SIMPLE SUMMARY: Different cells present in the tumor microenvironment can deeply influence both cancer spreading and the success of therapy in solid tumors, including colorectal carcinoma (CRC). In particular, tumor-associated fibroblasts (TAF) exert potent immunosuppressive effects leading to the impairment of anti-tumor surveillance and interfering with the function of therapeutic antibodies. Herein, we show that CRC-derived TAF can be turned by zoledronic acid (ZA), in soluble form or as antibody-drug conjugate (ADC), into efficient stimulators of anti-tumor lymphocytes. The ADC, made of the anti-EGFR cetuximab (Cet), used in CRC therapy, and ZA (Cet-ZA) can induce the proliferation of lymphocytes that become able to kill both tumor cells and TAF. The double result is a direct anti-cancer effect and the neutralization of the inhibitory activity exerted by its stroma. The major advantage of the Cet-ZA ADC formulation is the precise delivery of ZA to EGFR(+) cells, targeting TAF (potentially immunosuppressive), besides CRC cells. ABSTRACT: Tumor-associated fibroblasts (TAF) exert immunosuppressive effects in colorectal carcinoma (CRC), impairing the recognition of tumor cells by effector lymphocytes, including Vδ2 T cells. Herein, we show that CRC-derived TAF can be turned by zoledronic acid (ZA), in soluble form or as antibody-drug conjugate (ADC), into efficient stimulators of Vδ2 T cells. CRC-TAF, obtained from patients, express the epidermal growth factor receptor (EGFR) and the butyrophilin family members BTN3A1/BTN2A1. These butyrophilins mediate the presentation of the phosphoantigens, accumulated in the cells due to ZA effect, to Vδ2 T cells.
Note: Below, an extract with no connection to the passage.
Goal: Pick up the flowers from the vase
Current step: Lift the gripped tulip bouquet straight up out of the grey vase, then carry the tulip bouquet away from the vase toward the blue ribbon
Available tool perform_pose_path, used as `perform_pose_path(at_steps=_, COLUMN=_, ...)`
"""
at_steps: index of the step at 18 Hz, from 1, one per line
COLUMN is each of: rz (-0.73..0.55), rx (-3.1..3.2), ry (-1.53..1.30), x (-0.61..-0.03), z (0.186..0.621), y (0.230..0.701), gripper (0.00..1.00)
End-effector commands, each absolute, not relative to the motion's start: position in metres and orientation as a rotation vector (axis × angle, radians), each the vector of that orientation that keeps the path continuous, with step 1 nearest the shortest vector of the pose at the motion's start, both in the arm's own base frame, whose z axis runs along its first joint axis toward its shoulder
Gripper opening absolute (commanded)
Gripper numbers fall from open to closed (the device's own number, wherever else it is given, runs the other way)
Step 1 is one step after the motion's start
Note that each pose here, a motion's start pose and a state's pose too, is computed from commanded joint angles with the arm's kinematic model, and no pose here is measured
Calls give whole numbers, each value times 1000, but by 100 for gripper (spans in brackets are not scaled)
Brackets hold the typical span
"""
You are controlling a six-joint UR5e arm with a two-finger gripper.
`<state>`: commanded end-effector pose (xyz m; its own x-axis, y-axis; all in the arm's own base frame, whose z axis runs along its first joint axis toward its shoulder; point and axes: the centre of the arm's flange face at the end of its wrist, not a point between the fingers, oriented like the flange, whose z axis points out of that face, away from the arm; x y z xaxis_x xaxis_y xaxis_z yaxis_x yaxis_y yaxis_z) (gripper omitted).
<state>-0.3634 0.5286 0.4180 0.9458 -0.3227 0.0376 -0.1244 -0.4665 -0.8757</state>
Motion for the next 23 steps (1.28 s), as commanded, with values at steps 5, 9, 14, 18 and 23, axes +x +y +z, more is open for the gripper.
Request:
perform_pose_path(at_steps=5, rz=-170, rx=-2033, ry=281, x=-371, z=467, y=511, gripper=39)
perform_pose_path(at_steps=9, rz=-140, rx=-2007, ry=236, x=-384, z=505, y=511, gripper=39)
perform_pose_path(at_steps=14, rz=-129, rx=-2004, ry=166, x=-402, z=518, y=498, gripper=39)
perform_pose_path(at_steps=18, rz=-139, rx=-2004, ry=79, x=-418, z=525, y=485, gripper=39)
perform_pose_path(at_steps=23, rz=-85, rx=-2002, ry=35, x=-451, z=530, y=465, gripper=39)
CRC-TAF exposed to soluble ZA acquired the ability to trigger the proliferation of Vδ2 T cells, in part represented by effector memory cells lacking CD45RA and CD27. In turn, expanded Vδ2 T cells exerted relevant cytotoxic activity towards CRC cells and CRC-TAF when primed with soluble ZA. Of note, also the ADC made of the anti-EGFR cetuximab (Cet) and ZA (Cet-ZA), that we recently described, induced the proliferation of anti-tumor Vδ2 T lymphocytes and their activation against CRC-TAF. These findings indicate that ZA can educate TAF to stimulate effector memory Vδ2 T cells; the Cet-ZA ADC formulation can lead to the precise delivery of ZA to EGFR(+) cells, with a double targeting of TAF and tumor cells.